**PROBLEM REQUIREMENTS**: Starting with the line that contains "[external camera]", copy every line through the end of the listing, exactly and only those. No pictures should appear in the copy.
########
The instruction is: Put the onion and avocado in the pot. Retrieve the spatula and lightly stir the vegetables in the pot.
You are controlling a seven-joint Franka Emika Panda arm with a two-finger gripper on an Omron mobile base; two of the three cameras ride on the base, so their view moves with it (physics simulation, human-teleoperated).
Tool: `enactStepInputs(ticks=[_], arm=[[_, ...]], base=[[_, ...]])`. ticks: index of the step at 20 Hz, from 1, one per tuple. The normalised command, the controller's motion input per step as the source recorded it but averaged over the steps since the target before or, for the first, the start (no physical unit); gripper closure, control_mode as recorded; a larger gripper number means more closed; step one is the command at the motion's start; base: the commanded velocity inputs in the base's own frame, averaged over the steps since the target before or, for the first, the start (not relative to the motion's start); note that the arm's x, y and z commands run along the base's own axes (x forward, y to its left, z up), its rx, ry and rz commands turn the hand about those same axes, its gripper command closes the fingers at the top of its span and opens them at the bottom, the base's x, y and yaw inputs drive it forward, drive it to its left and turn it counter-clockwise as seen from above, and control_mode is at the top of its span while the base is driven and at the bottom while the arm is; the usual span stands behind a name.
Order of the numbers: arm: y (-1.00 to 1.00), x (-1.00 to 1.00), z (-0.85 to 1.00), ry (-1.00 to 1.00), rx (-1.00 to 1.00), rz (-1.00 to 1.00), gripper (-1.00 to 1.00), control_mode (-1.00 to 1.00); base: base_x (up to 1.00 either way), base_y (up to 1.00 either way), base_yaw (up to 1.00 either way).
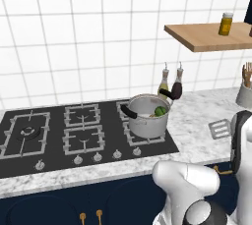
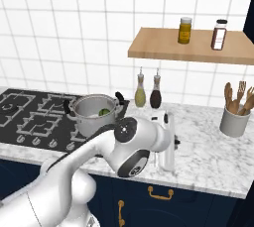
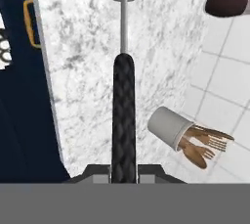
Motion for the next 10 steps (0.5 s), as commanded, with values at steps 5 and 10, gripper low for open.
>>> enactStepInputs(ticks=[5, 10], arm=[[0.70, -0.45, 1.00, -0.01, -0.51, 0.10, 1.00, -1.00], [0.84, -0.06, 1.00, 0.02, -0.45, 0.06, 1.00, -1.00]], base=[[0.00, 0.00, 0.00], [0.00, 0.00, 0.00]])
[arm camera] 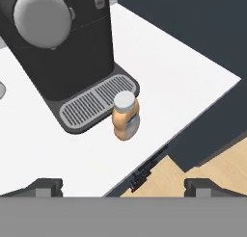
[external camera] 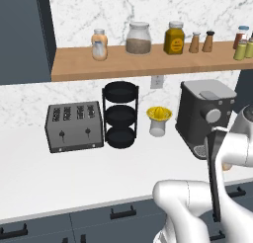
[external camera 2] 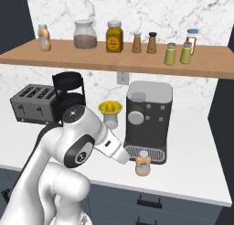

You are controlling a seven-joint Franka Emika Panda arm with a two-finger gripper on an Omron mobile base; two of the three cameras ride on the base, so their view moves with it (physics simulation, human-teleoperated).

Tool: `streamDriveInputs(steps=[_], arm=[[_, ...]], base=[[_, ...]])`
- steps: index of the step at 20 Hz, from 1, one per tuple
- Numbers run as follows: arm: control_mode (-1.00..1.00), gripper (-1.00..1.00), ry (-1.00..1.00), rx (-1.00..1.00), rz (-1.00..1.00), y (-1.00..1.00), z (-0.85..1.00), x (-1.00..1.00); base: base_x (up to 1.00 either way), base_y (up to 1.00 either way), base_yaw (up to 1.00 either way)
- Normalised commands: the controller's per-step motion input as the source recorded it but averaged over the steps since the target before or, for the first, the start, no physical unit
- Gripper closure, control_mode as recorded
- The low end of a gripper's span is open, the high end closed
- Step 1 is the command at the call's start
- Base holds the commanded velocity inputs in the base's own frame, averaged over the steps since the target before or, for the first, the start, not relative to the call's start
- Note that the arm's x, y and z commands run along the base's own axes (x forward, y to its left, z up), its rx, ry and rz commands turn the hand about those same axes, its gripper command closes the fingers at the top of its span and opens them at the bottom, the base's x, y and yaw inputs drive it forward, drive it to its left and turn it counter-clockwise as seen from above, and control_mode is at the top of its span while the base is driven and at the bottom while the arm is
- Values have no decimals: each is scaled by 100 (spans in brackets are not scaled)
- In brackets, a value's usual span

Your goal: Put the shaker and condiment bottle from the counter next to their counterparts in the cabinet.

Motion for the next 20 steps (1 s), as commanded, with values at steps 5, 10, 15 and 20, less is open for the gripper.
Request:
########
**RESPONSE AREA**:
[external camera] 
[external camera 2] 

You are controlling a seven-joint Franka Emika Panda arm with a two-finger gripper on an Omron mobile base; two of the three cameras ride on the base, so their view moves with it (physics simulation, human-teleoperated).

Tool: `streamDriveInputs(steps=[_], arm=[[_, ...]], base=[[_, ...]])`
- steps: index of the step at 20 Hz, from 1, one per tuple
- Numbers run as follows: arm: control_mode (-1.00..1.00), gripper (-1.00..1.00), ry (-1.00..1.00), rx (-1.00..1.00), rz (-1.00..1.00), y (-1.00..1.00), z (-0.85..1.00), x (-1.00..1.00); base: base_x (up to 1.00 either way), base_y (up to 1.00 either way), base_yaw (up to 1.00 either way)
- Normalised commands: the controller's per-step motion input as the source recorded it but averaged over the steps since the target before or, for the first, the start, no physical unit
- Gripper closure, control_mode as recorded
- The low end of a gripper's span is open, the high end closed
- Step 1 is the command at the call's start
- Base holds the commanded velocity inputs in the base's own frame, averaged over the steps since the target before or, for the first, the start, not relative to the call's start
- Note that the arm's x, y and z commands run along the base's own axes (x forward, y to its left, z up), its rx, ry and rz commands turn the hand about those same axes, its gripper command closes the fingers at the top of its span and opens them at the bottom, the base's x, y and yaw inputs drive it forward, drive it to its left and turn it counter-clockwise as seen from above, and control_mode is at the top of its span while the base is driven and at the bottom while the arm is
- Values have no decimals: each is scaled by 100 (spans in brackets are not scaled)
- In brackets, a value's usual span

Your goal: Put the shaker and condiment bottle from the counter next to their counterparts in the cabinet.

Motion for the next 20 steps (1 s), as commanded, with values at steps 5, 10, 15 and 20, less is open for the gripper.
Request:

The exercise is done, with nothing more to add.